**ABOUT THIS EXERCISE**
Every entry below should be written out exactly, and no image should appear.

___ EXTRACTED ENTRIES

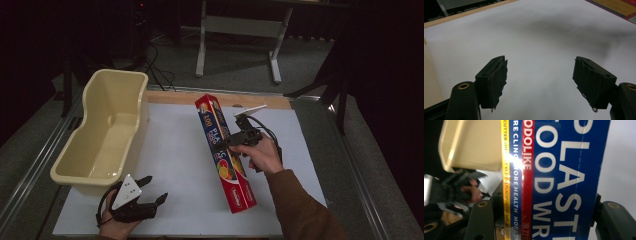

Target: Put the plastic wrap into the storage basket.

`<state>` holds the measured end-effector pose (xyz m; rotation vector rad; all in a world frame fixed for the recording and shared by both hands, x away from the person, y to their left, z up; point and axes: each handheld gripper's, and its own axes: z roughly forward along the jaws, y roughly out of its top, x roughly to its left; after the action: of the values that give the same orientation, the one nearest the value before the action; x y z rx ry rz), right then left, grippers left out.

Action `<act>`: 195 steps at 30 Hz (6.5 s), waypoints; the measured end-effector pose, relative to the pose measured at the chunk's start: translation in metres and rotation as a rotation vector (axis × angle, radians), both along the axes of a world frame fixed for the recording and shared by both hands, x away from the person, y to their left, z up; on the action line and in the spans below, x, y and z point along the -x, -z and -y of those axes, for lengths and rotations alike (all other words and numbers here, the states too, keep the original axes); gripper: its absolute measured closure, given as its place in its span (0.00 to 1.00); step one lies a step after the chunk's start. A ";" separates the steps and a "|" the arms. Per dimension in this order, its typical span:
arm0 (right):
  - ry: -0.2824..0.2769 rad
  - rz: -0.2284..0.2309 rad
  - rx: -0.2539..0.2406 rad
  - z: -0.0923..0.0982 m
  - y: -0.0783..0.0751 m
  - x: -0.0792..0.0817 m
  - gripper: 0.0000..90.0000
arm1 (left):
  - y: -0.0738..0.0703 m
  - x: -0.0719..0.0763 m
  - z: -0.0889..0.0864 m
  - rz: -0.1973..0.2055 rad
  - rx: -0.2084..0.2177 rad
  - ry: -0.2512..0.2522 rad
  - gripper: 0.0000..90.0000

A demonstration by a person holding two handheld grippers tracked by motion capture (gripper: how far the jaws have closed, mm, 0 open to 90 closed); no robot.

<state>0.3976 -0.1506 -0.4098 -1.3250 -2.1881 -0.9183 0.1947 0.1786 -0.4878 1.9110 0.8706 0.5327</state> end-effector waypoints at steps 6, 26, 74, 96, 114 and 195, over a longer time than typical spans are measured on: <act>0.031 -0.004 -0.065 -0.011 -0.010 -0.005 0.46 | 0.000 0.000 0.000 0.001 0.002 0.001 0.30; 0.078 -0.009 -0.256 -0.053 -0.033 -0.024 0.46 | -0.001 0.000 -0.002 0.007 0.008 0.000 0.30; 0.242 -0.047 -0.464 -0.160 -0.067 -0.067 0.46 | 0.000 0.001 0.002 0.026 0.012 0.011 0.30; 0.255 -0.042 -0.492 -0.207 -0.066 -0.059 0.46 | -0.002 0.004 0.003 0.055 0.025 0.024 0.31; 0.236 -0.068 -0.477 -0.245 -0.046 -0.049 0.45 | -0.001 0.004 0.000 0.059 0.051 0.024 0.31; 0.128 0.052 -0.160 -0.250 -0.028 -0.027 0.42 | -0.002 0.005 -0.004 0.057 0.048 0.002 0.31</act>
<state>0.4247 0.0992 -0.3817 -1.3898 -2.0379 -1.1621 0.1895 0.1829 -0.4863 1.8445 0.8372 0.5570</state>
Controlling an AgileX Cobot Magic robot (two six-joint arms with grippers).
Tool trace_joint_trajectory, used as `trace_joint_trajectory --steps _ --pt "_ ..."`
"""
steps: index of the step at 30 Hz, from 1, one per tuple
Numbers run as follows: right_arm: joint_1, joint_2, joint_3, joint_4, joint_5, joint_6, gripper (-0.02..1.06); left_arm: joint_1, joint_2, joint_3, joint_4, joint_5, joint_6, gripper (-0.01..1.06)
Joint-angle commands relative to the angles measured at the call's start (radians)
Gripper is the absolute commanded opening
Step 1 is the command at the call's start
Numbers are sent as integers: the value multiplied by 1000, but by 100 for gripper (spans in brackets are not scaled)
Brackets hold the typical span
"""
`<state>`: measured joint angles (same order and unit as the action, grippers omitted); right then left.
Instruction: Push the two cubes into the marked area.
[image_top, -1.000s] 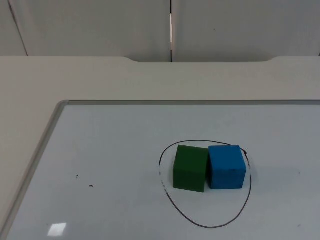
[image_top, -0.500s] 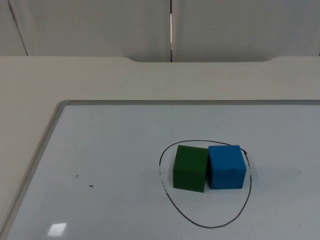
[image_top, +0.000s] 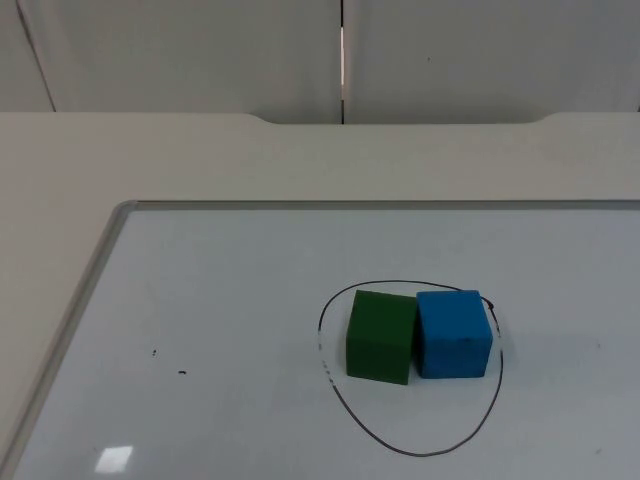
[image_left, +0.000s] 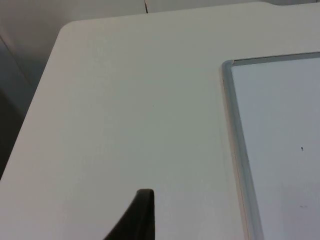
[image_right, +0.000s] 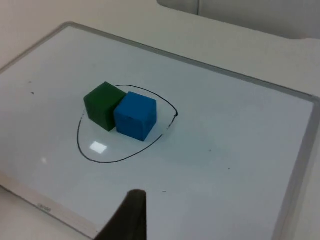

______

**EXERCISE SOLUTION**
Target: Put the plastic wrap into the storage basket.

`<state>` holds the measured end-effector pose (xyz m; rotation vector rad; all in a world frame fixed for the recording and shared by both hands, x away from the person, y to their left, z up; point and axes: each handheld gripper's, and its own axes: z roughly forward along the jaws, y roughly out of its top, x roughly to its left; after the action: of the values that give the same orientation, the one nearest the value before the action; x y z rx ry rz), right then left, grippers left out.

Action `<act>`: 195 steps at 30 Hz (6.5 s), waypoints; the measured end-effector pose, relative to the pose measured at the chunk's start: translation in metres and rotation as a rotation vector (axis × angle, radians), both along the axes of a world frame fixed for the recording and shared by both hands, x away from the person, y to their left, z up; on the action line and in the spans below, x, y and z point along the -x, -z and -y of those axes, for lengths and rotations alike (all other words and numbers here, the states too, keep the original axes); gripper: its absolute measured closure, given as its place in its span (0.00 to 1.00); step one lies a step after the chunk's start. A ";" separates the steps and a "|" the arms. Per dimension in this order, its typical span:
arm0 (right):
  - ry: -0.2824..0.2769 rad
  - rz: -0.2284..0.2309 rad
  - rx: -0.2539..0.2406 rad
  - z: -0.0923..0.0982 m
  - y: -0.0783..0.0751 m
  - x: -0.0792..0.0817 m
  - gripper: 0.0000..90.0000
arm1 (left):
  - y: -0.0738..0.0703 m
  - x: -0.0719..0.0763 m
  - z: -0.0889..0.0864 m
  - rz: -0.1973..0.2055 rad
  - rx: -0.2084..0.2177 rad
  - ry: -0.2512..0.2522 rad
  - gripper: 0.0000..90.0000

A demonstration by a person holding two handheld grippers tracked by motion capture (gripper: how far the jaws have closed, mm, 0 open to 90 closed); no robot.

<state>0.3976 -0.1506 -0.4098 -1.3250 -2.1881 -0.9183 0.1947 0.1786 -0.4878 1.9110 0.8706 0.5327</state> end-effector waypoints at steps 6, 26, 74, 96, 114 and 195, over a longer time than typical spans are measured on: <act>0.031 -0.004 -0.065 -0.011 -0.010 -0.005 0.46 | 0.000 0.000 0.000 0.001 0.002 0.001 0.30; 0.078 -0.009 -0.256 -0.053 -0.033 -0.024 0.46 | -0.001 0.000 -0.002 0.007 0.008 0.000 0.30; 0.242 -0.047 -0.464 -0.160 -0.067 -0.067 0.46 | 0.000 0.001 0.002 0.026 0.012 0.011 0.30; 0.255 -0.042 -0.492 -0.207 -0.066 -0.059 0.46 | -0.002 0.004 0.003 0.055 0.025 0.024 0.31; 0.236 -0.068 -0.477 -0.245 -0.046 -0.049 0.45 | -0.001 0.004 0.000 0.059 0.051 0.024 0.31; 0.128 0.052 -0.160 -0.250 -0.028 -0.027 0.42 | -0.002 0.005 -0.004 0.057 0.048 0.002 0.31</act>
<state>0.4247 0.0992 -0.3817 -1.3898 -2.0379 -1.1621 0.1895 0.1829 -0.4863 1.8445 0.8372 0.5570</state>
Controlling an AgileX Cobot Magic robot (two six-joint arms with grippers).
Tool trace_joint_trajectory, used as `trace_joint_trajectory --steps _ --pt "_ ..."`
"""
steps: index of the step at 30 Hz, from 1, one per tuple
Numbers run as follows: right_arm: joint_1, joint_2, joint_3, joint_4, joint_5, joint_6, gripper (-0.02..1.06); left_arm: joint_1, joint_2, joint_3, joint_4, joint_5, joint_6, gripper (-0.01..1.06)
Joint-angle commands relative to the angles measured at the call's start (radians)
Gripper is the absolute commanded opening
Step 1 is the command at the call's start
Numbers are sent as integers: the value multiplied by 1000, but by 100 for gripper (spans in brackets are not scaled)
Brackets hold the typical span
"""
`<state>`: measured joint angles (same order and unit as the action, grippers omitted); right then left.
Instruction: Push the two cubes into the marked area.
[image_top, -1.000s] 
[image_top, -0.500s] 
[image_top, +0.000s] 
[image_left, +0.000s] 
[image_right, +0.000s] 

The requested output is complete.